孩子們在雪地里追逐打鬧,清脆的笑聲回蕩在村子上空,給這個寒冷的冬天增添了幾分生氣。
江小川也沒閑著,白天他跟著大家一起去清理村頭的積雪。
晚上,他則會在燈下研究一些農業書籍,琢磨著來年如何能讓地里的收成再上一個臺階。
自從上次收拾了李大剛,村里的風氣似乎都好了不少。
那種被人欺壓的壓抑感一掃而空,大家伙兒干活也更有勁頭了。
徐二虎和王鐵柱得了手表,更是天天戴在手上,時不時拿出來擦一擦,逢人便炫耀幾句。
那得意勁兒,仿佛得了什么稀世珍寶。
日子一天天過去,天氣也冷了下來。
眼看要過年了,村里肉食不缺,但還缺點好東西。
紫貂皮,是上等皮貨,一張能賣幾十塊。
要是能打到幾只,村里又能多一筆收入。
江小川心念一動,龜殼虛影浮現。
“天靈靈,地靈靈,龜殼大仙來顯靈。
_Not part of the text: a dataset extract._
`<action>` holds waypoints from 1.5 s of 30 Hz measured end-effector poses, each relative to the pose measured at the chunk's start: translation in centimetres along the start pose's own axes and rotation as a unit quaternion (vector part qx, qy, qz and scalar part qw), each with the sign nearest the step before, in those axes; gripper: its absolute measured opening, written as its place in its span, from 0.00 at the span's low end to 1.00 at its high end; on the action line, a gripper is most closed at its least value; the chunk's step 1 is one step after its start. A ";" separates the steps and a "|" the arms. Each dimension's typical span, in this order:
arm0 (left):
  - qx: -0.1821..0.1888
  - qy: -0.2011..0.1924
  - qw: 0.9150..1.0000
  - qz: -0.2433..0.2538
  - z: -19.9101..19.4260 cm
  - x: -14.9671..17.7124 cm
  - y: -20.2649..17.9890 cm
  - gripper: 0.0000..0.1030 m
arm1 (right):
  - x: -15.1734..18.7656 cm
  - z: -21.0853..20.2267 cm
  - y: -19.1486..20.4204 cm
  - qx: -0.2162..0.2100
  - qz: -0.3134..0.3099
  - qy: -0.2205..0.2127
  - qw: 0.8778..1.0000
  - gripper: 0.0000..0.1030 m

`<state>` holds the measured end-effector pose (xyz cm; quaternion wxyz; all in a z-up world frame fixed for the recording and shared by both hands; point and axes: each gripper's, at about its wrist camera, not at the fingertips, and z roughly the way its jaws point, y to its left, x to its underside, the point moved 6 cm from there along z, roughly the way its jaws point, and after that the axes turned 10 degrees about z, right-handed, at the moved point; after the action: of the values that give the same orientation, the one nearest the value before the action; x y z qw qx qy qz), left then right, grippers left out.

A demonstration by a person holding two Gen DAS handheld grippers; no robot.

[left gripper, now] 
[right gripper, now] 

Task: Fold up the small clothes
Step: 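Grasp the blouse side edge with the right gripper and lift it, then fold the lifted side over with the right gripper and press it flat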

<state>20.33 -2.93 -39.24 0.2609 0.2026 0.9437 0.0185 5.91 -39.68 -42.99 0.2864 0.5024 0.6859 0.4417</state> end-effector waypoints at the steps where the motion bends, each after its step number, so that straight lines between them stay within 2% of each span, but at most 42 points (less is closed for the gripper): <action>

”
“欲尋紫貂增收益,方位吉兇請指明。”
龜殼轉動,落下。
卦象顯示:東北方,雪林深,有紫氣,然機敏近妖,需耐心與靈物相助。
江小川看著卦象,心里有數了。
東北方,針葉林。
紫貂機敏,需要耐心,還得靠金羽和雪影。
第二天一早,江小川把徐二虎和王鐵柱叫來。
“二虎,鐵柱,準備一下,明天進山。”
徐二虎眼睛一亮,聲音都拔高了。
“川子哥,又去打獵?”
江小川點點頭,解釋道。
“這次不打野豬,打紫貂。”
“紫貂?”王鐵柱愣了,下意識開口。
“那玩意兒可不好打,跑得快,還機靈。”
老獵戶都知道,紫貂這玩意兒不好打,小巧不說,動作還賊快。
一有風吹草動就沒影了,而且它專挑那些人跡罕至的密林鉆。
一般的套子和陷阱根本奈何不了它。
以前村里也有老獵戶想打紫貂,大多是空手而歸,偶爾運氣好套住一只,那也是祖上積德了。
江小川笑了笑,胸有成竹道。
“不好打,才要我們去。放心,這次有準備。”
他沒細說是什么準備,但那篤定的眼神讓徐二虎和王鐵柱都放下了心。
川子哥什么時候讓人失望過?上次打那么大的野豬,不也是手到擒來?
“行!川子哥,你說咋準備就咋準備!”徐二虎拍著胸脯,一口答應下來。
“獵槍、弓箭、陷阱繩,我這就回去收拾!”
。。。。。。
第二天,天剛蒙蒙亮,三人就出發了。
第二天,天剛蒙蒙亮,三人就出發了。
小老虎雪影跟在江小川腳邊,金羽在空中盤旋。
東北方是深山,針葉林密布,雪積得厚,踩上去咯吱咯吱響。
走了約莫一個時辰,到了地方。
這是一片原始針葉林,松柏參天,遮天蔽日。
地上的雪白得晃眼,偶爾能看見小動物的腳印,但都很淺,很快就被風吹沒了。
紫貂的蹤跡,最難找。
它們體型小,在雪地和樹冠間活動,速度快,腳印輕,稍不留神就錯過了。
江小川讓金羽在高空偵察,自己則帶著雪影,在地上尋找。
雪影的鼻子靈,能嗅到紫貂特有的腥臊味。
它在雪地里嗅來嗅去,忽然停在一處背風的巖縫前,喉嚨里發出低低的嗚嗚聲。
江小川走過去,蹲下身。
巖縫里,有幾根細小的毛發,淡紫色,在雪地里很不顯眼。
果然是紫貂的毛。
“找到了。”江小川心里一喜,沖著兩人低聲道。
徐二虎和王鐵柱湊過來,看了看,也興奮起來。
“還真是紫貂!”
“這玩意兒,一張皮子能賣好幾十塊呢!”
江小川點點頭,開始布置陷阱。
他先看了看周圍的地形。
巖縫是紫貂的巢穴,附近有幾棵大松樹,樹上松果累累,是紫貂的食物來源。
從巖縫到松樹之間,有一條隱約的小路,雪被踩得有點實,應該是紫貂常走的路徑。